→ **TASK OBJECTIVE**: In the material below, transcribe every line from the first through the line holding "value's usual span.", exactly, and stop after that line.

DATA BLOCK START

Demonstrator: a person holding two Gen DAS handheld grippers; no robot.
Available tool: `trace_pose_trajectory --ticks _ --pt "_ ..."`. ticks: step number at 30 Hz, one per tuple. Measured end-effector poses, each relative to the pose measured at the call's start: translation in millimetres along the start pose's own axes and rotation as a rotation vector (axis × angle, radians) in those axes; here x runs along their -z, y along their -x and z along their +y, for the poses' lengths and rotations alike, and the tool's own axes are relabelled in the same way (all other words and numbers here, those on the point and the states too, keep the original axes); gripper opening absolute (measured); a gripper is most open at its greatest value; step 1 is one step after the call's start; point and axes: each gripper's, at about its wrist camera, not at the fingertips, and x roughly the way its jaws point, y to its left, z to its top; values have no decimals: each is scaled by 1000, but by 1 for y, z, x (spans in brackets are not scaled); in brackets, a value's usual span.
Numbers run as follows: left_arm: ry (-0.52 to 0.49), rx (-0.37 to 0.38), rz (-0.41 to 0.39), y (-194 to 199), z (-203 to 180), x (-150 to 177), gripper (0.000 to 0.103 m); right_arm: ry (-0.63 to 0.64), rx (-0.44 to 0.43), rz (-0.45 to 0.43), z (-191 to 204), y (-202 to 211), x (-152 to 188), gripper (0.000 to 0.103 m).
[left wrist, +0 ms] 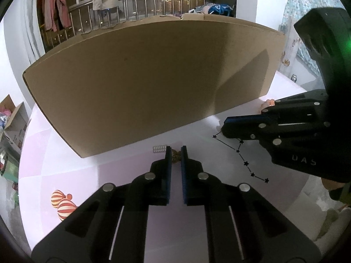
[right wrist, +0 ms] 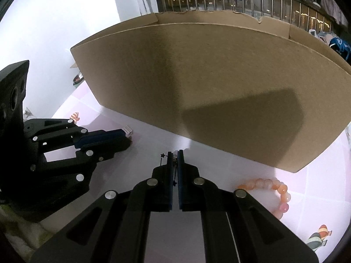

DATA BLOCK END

→ **ANSWER TO THIS TASK**:
Demonstrator: a person holding two Gen DAS handheld grippers; no robot.
Available tool: `trace_pose_trajectory --ticks _ --pt "_ ..."`. ticks: step number at 30 Hz, one per tuple. Measured end-effector poses, each relative to the pose measured at the call's start: translation in millimetres along the start pose's own axes and rotation as a rotation vector (axis × angle, radians) in those axes; here x runs along their -z, y along their -x and z along their +y, for the poses' lengths and rotations alike, and the tool's own axes are relabelled in the same way (all other words and numbers here, those on the point and the states too, keep the original axes); gripper opening absolute (measured); a gripper is most open at its greatest value; step 1 is one step after the call's start; point and axes: each gripper's, at about its wrist camera, not at the fingertips, and x roughly the way its jaws point, y to its left, z to its top; values have no decimals: each is scaled by 1000, but by 1 for y, z, x (spans in brackets are not scaled); in brackets, a value's usual span.

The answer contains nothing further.